Die drei Bergsportler der Ortsgruppe Sonthofen waren erst wenige Wochen vorher von flämischen NaturFreunden kontaktiert worden: Es gebe da dieses „Seven Summits“-Projekt, das den Bergsport nachhaltiger machen wolle, man käme mit einer kleinen Gruppe behinderter Jugendlicher, übernachte im Naturfreundehaus Freibergsee (M 60) und, ja wirklich, man wolle diesen Klettersteig begehen. Ob man das vielleicht gemeinsam machen könne?
Fünf Jugendliche also, die bisher nur in Kletterhallen und kurz in den Ardennen trainiert hatten, einer von ihnen Autist, ein anderer gehbehindert. Bis vor drei Jahren konnte er noch keine Treppe steigen. Dazu sieben Betreuer, die jedoch einen sehr professionellen Eindruck machten: fachlich versiert, konzentriert und gut ausgerüstet. Und dann noch zwei Kameraleute: Das NaturFreunde-Projekt schlägt schon ziemlich hohe Wellen im kleinen Belgien. Die „Natuurvrienden“ gehen ja auch nicht nur klettern. Ihr „Seven Summits“-Projekt stellt letztlich die Frage, wie nachhaltig der Bergsport sein kann. Und zwar in der Praxis, ganz konkret. Was passiert eigentlich wirklich, wenn man alles versucht, um den ökologischen Fußabdruck so klein wie irgend möglich zu halten, wenn man Berge nicht nur konsumieren will, wenn man Begegnungen sucht, wenn man Kinder mitnimmt, oder Menschen ohne Geld oder mit Behinderung.
Sieben Gruppen hatten sich aufgemacht, erst sieben Gipfel in Belgien, dann in Europa zu besteigen: mit Pferd und Kutsche, mit dem Rad, segelnd, per Autostopp, mit dem Kanu. Die Gipfel reichten vom 4.974 Meter hohen Tetnuldi in Georgien bis zu drei 700ern in Yorkshire, über die letztlich einfach getrekkt wurde.
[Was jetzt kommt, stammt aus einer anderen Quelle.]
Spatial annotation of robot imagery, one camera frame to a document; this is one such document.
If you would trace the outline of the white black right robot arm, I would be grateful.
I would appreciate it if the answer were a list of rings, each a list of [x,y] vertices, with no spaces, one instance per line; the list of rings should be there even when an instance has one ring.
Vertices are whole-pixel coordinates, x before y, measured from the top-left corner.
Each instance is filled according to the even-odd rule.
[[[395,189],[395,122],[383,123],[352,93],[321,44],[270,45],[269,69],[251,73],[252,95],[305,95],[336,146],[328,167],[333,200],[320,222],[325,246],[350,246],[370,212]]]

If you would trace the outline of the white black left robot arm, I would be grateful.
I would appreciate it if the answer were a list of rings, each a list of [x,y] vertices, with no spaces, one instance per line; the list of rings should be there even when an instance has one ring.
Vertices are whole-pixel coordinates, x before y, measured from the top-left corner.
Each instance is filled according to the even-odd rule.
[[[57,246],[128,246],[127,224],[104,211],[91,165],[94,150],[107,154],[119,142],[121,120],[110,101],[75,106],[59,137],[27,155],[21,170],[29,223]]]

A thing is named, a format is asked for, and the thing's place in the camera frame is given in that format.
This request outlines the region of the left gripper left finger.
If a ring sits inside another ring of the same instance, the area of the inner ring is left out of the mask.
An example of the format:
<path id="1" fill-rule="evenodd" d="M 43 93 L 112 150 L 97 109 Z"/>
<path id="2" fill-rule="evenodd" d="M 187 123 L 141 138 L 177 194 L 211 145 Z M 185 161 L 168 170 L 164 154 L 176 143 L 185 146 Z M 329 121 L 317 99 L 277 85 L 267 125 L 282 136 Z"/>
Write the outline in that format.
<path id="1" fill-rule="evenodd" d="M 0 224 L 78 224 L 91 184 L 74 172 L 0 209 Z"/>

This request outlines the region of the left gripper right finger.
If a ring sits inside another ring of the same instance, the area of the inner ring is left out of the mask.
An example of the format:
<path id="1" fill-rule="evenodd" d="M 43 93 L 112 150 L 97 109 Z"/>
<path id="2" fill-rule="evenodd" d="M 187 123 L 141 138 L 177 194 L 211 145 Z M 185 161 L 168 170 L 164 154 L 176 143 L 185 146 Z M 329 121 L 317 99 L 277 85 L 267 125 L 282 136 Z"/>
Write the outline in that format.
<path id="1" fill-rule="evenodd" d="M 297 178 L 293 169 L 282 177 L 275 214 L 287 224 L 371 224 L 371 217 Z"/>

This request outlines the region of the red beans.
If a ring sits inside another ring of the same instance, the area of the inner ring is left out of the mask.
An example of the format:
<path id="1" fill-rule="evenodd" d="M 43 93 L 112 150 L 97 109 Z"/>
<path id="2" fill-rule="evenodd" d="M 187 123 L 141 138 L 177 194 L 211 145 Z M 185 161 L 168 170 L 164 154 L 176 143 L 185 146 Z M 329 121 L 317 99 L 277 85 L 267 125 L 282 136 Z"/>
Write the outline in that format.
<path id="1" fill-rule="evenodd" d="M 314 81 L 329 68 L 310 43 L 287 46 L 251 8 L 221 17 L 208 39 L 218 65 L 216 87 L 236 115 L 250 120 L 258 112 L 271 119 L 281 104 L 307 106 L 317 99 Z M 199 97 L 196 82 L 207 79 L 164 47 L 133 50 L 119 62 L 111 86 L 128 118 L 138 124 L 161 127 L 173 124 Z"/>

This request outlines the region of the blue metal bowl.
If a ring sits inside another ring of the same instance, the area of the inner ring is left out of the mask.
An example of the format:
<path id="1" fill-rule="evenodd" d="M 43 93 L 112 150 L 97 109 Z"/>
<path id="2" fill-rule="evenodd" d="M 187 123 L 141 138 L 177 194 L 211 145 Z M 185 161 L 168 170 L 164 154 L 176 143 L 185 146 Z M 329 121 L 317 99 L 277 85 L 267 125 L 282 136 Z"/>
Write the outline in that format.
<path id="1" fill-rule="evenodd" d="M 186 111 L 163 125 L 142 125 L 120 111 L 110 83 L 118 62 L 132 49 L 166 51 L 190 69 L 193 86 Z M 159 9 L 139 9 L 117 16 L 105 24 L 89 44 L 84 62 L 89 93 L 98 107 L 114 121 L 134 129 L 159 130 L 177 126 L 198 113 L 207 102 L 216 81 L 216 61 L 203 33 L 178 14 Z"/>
Irgendwo dazwischen: das Nebelhorn und Andrea und Gaby und Jochen. „Ich bin immer noch überwältigt“, erzählt Jochen. „Das war unglaublich, was diese Gruppe hier geleistet hat. Wie umsichtig die Betreuer auf die Jugendlichen eingegangen sind. Das war ja alles andere als einfach da oben. Und dann die Jugendlichen selbst: so eine Konzentration, so eine Freude. Dieses ‚Seven Summits‘-Projekt der flämischen NaturFreunde ist eine gute Idee. Das sollte man unbedingt nachmachen.“
Samuel Lehmberg
Dieser Artikel ist zuerst erschienen in NATURFREUNDiN 3-2015.